4690 supports many POS terminal devices, store controller servers, and combination controller–terminals. The 4690 documentation contains a list of supported POS devices, some in use over 20 years. The family of IBM Universal Serial Bus (USB) POS devices that 4690 supports includes keyboards, displays, and cash drawers. 4690 also supports other input/output (I/O) devices designed and conforming to IBM's USB POS device interface specifications. IBM makes interface specifications available to third-party vendors to enable them to connect their devices to POS terminals using RS-485, RS-232, and USB connections.

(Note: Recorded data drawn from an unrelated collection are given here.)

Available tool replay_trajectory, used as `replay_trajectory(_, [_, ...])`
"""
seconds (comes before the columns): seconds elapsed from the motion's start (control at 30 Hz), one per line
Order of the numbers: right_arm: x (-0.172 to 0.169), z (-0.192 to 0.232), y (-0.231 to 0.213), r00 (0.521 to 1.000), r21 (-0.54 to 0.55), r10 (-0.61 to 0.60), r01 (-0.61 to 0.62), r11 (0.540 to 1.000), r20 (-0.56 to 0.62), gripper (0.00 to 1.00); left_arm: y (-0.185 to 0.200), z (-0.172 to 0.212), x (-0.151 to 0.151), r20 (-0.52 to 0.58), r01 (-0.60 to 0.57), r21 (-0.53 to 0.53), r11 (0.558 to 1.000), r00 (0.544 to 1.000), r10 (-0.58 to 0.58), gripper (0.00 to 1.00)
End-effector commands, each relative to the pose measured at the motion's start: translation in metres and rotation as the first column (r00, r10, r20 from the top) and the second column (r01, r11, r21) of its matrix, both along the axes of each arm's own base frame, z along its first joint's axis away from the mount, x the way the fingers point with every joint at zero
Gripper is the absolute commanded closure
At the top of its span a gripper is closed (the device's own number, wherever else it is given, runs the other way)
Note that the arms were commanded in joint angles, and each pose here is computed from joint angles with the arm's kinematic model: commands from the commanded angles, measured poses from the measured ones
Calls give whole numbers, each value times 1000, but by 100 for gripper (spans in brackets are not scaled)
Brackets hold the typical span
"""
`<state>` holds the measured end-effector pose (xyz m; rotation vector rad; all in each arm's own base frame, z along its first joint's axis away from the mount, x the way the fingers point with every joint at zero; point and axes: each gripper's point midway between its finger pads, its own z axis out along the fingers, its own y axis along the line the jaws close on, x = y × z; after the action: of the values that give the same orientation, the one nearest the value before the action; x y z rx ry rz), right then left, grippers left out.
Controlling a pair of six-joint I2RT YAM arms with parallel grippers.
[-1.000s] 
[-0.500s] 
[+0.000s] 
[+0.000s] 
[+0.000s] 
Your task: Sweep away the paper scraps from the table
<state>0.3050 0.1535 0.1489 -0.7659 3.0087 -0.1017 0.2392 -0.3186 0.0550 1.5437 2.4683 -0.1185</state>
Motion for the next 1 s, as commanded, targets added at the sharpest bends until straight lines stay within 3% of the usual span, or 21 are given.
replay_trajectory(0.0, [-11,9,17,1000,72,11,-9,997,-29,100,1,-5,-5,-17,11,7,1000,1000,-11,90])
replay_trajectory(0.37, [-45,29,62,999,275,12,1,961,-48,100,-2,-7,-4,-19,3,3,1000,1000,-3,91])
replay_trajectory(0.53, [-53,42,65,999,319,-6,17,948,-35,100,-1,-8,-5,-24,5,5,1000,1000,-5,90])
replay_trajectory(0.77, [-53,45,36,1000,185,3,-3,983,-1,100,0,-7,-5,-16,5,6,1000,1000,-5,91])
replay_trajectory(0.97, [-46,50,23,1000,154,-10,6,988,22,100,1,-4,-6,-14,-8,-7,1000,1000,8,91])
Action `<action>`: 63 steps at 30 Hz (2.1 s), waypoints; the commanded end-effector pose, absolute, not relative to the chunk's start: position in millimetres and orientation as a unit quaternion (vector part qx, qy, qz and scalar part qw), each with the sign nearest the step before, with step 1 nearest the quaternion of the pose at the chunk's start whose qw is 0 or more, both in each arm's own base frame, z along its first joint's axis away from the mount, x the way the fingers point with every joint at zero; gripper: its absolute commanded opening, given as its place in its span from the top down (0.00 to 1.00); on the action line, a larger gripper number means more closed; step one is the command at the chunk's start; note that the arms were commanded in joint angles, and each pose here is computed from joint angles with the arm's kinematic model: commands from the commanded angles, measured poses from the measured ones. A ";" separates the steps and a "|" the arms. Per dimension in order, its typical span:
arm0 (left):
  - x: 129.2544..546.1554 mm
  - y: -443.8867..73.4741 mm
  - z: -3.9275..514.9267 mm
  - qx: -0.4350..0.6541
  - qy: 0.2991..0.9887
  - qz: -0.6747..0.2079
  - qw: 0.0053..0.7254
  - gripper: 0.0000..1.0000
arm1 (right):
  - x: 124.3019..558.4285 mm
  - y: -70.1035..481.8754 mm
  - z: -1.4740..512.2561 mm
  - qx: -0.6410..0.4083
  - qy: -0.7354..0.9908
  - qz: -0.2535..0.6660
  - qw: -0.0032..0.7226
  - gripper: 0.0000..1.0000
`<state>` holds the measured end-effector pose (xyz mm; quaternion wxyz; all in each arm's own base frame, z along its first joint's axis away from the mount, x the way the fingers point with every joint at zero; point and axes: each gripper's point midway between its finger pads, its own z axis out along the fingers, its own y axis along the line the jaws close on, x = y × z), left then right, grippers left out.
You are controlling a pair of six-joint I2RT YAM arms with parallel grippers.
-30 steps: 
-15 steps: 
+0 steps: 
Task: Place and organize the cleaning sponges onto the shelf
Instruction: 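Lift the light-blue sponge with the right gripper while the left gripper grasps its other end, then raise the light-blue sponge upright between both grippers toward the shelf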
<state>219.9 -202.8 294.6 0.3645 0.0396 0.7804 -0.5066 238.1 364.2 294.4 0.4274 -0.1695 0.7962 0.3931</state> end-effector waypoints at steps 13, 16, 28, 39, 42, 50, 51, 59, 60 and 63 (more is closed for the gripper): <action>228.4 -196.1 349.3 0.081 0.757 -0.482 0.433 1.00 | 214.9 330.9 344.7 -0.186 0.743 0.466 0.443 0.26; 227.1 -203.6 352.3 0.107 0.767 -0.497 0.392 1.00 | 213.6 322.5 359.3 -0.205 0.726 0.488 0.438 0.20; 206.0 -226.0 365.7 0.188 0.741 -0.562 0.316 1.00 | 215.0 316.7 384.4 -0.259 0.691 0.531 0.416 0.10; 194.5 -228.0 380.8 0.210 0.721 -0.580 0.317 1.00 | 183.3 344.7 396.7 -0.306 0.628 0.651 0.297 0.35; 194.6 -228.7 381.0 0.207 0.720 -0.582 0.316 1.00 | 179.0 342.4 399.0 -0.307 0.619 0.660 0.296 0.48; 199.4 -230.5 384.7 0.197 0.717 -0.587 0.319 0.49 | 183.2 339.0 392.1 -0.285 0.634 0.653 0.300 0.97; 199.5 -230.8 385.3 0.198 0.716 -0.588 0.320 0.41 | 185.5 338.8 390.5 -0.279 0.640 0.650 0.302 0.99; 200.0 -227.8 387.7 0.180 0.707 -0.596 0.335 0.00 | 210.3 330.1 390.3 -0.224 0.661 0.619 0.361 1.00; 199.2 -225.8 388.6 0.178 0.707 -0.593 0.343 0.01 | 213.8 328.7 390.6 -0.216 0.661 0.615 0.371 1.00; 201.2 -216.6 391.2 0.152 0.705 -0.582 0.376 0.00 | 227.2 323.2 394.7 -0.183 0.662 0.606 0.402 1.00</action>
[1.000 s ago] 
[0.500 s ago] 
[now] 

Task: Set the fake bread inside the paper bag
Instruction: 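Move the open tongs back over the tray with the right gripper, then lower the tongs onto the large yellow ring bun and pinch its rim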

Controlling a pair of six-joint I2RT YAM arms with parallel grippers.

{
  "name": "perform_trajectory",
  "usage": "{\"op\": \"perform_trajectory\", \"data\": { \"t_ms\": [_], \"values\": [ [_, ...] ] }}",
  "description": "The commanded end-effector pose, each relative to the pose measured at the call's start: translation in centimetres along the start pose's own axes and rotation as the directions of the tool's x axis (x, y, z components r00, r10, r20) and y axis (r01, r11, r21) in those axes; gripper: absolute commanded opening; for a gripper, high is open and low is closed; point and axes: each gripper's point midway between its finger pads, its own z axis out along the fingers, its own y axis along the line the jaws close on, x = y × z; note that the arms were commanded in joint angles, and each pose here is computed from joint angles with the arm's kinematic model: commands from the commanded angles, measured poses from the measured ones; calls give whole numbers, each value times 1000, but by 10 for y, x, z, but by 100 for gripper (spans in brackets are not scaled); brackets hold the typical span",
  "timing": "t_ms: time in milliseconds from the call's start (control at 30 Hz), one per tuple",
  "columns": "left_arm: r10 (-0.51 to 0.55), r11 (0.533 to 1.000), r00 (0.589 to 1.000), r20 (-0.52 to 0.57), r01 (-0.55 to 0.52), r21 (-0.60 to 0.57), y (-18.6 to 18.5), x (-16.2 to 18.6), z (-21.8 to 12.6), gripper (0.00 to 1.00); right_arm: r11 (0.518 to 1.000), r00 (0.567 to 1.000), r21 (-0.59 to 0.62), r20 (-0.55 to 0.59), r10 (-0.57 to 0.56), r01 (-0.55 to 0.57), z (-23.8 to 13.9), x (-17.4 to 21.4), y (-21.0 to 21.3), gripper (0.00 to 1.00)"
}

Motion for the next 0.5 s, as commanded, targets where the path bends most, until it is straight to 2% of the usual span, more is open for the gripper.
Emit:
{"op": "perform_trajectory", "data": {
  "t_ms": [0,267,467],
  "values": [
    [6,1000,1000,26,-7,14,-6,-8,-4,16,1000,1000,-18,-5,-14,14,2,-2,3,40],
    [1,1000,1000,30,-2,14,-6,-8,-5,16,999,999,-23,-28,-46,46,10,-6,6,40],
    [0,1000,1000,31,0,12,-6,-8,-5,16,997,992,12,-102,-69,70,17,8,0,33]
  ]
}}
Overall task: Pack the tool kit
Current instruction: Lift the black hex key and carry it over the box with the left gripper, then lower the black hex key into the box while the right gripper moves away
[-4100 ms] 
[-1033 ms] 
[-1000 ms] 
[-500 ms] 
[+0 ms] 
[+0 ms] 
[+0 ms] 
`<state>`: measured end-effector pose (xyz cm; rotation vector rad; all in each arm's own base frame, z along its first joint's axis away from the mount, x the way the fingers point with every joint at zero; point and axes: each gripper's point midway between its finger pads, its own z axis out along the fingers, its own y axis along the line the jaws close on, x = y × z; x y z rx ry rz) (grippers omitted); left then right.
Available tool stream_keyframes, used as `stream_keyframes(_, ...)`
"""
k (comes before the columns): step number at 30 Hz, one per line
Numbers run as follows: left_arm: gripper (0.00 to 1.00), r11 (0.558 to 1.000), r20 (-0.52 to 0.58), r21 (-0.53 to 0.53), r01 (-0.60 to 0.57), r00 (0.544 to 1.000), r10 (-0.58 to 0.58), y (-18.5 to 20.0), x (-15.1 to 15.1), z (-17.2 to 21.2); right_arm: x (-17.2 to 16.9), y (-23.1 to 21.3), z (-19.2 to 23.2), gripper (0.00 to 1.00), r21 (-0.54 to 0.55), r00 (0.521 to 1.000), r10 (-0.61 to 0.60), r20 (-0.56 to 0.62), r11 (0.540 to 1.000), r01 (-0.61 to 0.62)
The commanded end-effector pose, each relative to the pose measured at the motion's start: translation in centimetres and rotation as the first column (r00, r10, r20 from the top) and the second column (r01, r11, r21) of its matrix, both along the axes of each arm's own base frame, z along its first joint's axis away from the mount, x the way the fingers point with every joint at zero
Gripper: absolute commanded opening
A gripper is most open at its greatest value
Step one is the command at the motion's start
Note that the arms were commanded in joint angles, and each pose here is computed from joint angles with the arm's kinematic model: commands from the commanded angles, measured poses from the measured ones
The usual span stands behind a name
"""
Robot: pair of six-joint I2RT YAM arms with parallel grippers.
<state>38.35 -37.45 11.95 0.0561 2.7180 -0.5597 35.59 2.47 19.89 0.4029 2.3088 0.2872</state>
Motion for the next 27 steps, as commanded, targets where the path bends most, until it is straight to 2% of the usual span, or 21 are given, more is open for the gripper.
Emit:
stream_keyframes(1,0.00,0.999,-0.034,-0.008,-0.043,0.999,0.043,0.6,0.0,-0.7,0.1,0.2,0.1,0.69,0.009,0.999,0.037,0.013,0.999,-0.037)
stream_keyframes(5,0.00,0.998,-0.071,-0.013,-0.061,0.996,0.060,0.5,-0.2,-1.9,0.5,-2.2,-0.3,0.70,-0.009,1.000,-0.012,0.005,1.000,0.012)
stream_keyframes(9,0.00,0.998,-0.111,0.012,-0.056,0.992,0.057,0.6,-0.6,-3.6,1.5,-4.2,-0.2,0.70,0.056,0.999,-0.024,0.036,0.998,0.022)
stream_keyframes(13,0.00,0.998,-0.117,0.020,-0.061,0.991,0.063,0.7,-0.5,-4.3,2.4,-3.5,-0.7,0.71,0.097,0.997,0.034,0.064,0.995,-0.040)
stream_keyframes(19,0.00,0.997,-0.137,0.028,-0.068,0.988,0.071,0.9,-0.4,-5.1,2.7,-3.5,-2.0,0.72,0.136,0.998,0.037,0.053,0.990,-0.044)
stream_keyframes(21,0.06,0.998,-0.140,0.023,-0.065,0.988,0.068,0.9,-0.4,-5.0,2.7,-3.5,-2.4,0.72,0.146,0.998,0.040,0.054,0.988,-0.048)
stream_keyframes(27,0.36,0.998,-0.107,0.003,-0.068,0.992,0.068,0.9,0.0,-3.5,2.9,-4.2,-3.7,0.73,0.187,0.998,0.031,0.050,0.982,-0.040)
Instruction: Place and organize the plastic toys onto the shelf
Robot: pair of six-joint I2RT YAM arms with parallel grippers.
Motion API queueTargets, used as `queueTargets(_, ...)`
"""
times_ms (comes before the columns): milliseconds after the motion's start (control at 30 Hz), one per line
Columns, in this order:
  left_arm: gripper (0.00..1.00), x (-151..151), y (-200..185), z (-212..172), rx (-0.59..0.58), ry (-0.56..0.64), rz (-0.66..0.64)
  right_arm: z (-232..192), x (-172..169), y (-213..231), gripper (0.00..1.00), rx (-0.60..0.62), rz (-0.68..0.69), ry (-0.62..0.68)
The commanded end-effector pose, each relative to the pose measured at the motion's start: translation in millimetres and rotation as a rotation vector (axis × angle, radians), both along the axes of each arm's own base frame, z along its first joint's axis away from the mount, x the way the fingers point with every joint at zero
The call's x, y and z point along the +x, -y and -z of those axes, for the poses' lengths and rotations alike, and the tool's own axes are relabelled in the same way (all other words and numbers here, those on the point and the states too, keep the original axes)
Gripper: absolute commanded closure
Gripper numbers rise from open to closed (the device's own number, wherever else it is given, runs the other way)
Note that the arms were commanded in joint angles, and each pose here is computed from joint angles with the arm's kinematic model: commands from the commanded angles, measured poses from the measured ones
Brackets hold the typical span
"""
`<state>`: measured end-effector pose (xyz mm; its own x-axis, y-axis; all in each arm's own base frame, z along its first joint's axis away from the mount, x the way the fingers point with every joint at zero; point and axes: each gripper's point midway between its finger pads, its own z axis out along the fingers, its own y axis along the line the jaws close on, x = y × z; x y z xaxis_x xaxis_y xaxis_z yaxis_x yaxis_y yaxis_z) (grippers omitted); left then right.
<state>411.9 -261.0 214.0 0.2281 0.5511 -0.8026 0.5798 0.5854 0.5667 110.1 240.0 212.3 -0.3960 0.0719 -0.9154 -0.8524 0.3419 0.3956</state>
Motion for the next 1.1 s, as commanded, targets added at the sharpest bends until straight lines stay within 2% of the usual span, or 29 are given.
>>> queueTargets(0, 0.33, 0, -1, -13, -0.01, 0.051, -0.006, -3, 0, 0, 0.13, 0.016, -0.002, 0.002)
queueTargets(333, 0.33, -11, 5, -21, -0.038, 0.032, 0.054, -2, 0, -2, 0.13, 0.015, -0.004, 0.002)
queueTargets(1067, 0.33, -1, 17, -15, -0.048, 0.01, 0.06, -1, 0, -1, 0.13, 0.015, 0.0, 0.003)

IBM provides a Controller Matrix document with a list of compatible IBM servers for use with 4690 OS as store controllers and controller–terminals. These servers represent current and formerly available devices which continue to be supported by 4690.

==Notable features==
Perhaps the most notable feature of the 4690 OS is its ability to provide a "redundancy infrastructure". IBM designed the 4690 OS to work either as one server, or with one or more other 4690 servers. These servers are commonly called store controllers. When connected in a local area network (LAN), these 4690 store controllers provide redundant backup using mirrored data files. Using a system of master controller, alternate master, file server, and alternate file server designations, the controllers preserve data integrity and allow file backup in case a store controller fails and needs to be replaced.

A copy of the 4690 OS is maintained in each store controller. The 4690 POS terminals (registers) load a copy of 4690 from the store controller into memory when they Initial Program Load (IPL). The 4690 controllers provide terminal support in the form of terminal loading, price lookup, and transaction logging. Non-volatile memory is used to ensure that data is not lost in transit from the terminals to the store controller. Terminals are assigned to a primary store controller, and that controller is typically backed up by another controller. If the primary controller fails, the terminals automatically access the backup controller, providing uninterrupted sales at the POS terminal. If both the primary and backup controllers are unavailable, the terminal can go into a standalone state, or, some of the applications are able to support a Terminal Offline (TOF) state wherein terminals run offline using a terminal-based item file and logging stored in their own memory.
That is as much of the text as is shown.